Number of Associated Prime Ideals vs. Number of Maximal Ideals This is a very naive (and presumably basic) question, but suppose you have an ideal $I \subset R$ in a commutative Noetherian ring with unity.  Does the number of maximal ideals containing $I$ have any relation to the number of associated primes of $I$?  What if $R$ is Dedekind, or Artinian?
Thanks for any elucidation!
 A: Typically, $I$ is contained in infinitely many maximal ideals. For example, the ideal $(x) \subseteq k[x,y]$ is contained in all $(x,y-\alpha)$ for $\alpha \in k$. This corresponds to the geometric fact that there are infinitely many points on the $y$-axis.
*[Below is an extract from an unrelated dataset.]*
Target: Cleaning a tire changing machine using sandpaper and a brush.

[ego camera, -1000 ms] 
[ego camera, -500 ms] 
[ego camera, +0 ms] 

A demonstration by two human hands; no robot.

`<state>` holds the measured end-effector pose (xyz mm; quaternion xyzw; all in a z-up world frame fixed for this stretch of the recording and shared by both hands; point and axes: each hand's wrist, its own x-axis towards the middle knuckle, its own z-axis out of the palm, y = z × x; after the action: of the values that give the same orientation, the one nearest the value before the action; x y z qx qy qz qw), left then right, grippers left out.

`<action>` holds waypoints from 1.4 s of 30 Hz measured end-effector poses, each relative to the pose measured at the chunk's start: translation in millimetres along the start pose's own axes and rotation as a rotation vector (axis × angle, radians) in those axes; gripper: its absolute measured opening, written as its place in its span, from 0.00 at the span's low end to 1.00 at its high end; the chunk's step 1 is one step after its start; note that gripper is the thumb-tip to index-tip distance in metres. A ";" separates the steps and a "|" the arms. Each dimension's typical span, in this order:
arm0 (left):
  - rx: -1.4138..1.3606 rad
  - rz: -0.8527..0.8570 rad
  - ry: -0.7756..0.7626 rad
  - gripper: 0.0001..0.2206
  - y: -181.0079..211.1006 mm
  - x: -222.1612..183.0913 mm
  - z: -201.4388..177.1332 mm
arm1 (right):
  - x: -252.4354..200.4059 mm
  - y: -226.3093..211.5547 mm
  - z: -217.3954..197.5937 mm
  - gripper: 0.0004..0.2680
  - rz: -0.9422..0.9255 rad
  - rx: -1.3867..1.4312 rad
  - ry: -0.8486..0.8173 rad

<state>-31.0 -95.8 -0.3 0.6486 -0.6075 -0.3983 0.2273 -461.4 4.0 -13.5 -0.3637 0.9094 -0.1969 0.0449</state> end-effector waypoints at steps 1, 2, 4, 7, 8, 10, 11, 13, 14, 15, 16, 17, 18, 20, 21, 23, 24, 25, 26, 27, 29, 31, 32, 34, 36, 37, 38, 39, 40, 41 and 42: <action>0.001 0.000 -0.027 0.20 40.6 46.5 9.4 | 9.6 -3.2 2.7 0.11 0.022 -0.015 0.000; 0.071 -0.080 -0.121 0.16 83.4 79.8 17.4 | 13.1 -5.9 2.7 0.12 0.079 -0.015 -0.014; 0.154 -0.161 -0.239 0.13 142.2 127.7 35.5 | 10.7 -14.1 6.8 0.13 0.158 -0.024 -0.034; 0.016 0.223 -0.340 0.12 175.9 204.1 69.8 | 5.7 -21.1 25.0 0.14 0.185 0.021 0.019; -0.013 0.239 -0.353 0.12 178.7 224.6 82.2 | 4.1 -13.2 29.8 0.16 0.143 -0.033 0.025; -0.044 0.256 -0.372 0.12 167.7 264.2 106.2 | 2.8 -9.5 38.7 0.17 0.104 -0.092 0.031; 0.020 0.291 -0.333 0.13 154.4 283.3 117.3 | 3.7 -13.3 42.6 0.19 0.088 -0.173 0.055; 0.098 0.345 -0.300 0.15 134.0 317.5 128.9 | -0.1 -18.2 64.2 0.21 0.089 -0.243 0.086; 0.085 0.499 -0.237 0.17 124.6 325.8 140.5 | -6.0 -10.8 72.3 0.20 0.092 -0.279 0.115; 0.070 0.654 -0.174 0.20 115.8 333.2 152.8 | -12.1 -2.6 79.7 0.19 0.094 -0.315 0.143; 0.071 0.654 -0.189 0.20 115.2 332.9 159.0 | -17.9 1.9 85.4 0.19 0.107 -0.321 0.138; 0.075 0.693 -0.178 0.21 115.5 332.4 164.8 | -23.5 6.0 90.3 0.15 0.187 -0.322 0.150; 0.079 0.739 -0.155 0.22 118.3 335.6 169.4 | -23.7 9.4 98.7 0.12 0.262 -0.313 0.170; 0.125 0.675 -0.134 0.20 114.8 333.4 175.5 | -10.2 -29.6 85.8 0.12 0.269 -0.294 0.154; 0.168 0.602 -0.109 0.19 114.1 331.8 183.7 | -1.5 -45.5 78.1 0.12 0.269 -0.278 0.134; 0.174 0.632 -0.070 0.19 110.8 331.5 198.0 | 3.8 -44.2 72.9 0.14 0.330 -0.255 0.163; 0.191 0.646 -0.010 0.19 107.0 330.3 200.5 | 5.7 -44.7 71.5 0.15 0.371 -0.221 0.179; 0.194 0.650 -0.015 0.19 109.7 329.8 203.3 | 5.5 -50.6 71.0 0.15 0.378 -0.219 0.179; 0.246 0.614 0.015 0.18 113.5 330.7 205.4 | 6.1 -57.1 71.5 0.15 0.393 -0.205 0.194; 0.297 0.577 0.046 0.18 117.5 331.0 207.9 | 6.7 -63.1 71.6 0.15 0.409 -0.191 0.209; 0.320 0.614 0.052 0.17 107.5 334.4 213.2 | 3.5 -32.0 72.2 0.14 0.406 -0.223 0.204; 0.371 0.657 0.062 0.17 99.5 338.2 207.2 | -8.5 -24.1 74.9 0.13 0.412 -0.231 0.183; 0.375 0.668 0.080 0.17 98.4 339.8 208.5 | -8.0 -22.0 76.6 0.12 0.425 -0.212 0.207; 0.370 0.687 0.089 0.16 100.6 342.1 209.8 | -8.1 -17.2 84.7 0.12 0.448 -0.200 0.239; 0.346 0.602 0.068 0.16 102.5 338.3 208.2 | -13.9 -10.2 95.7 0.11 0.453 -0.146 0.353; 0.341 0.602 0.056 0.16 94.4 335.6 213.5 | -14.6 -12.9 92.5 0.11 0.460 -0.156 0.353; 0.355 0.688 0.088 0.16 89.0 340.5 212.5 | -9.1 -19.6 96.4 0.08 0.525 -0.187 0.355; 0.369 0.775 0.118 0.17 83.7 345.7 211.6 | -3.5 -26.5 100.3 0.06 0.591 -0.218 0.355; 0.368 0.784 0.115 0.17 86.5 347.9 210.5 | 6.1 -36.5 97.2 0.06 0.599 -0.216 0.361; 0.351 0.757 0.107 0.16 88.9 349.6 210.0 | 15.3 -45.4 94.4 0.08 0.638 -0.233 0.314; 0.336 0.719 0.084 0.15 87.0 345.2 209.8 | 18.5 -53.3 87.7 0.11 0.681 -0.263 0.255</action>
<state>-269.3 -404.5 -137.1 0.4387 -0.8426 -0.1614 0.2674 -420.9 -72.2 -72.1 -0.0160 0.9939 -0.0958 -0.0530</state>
If you replace maximal by minimal containing $I$, then there is always the obvious inequality: every prime ideal that is minimal over $I$ is an associated prime of $I$, but the converse need not hold.
Maybe you already know this, but an example of an associated prime that is not minimal is given by the prime ideal $(x,y)$ in $R = k[x,y]/(x^2,xy)$: it is the annihilator of $x$, but the only minimal prime of $R$ is $(x)$. Thus $(x,y)$ is an embedded prime.
(The name embedded prime comes from the fact that $V(x,y) \subsetneq V(x)$, i.e. the origin is an embedded component contained in the unique irreducible component.)
However, if $R$ is Dedekind, then either $I = 0$ which has no associated primes except $0$ itself, or $I \neq 0$, in which case every prime ideal containing $I$ is minimal over $I$ (since $R/I$ is Artinian). This is more a coincidence than a general philosophy.
Similarly, in an Artinian ring, there are no embedded primes, since there are no inclusions between the prime ideals.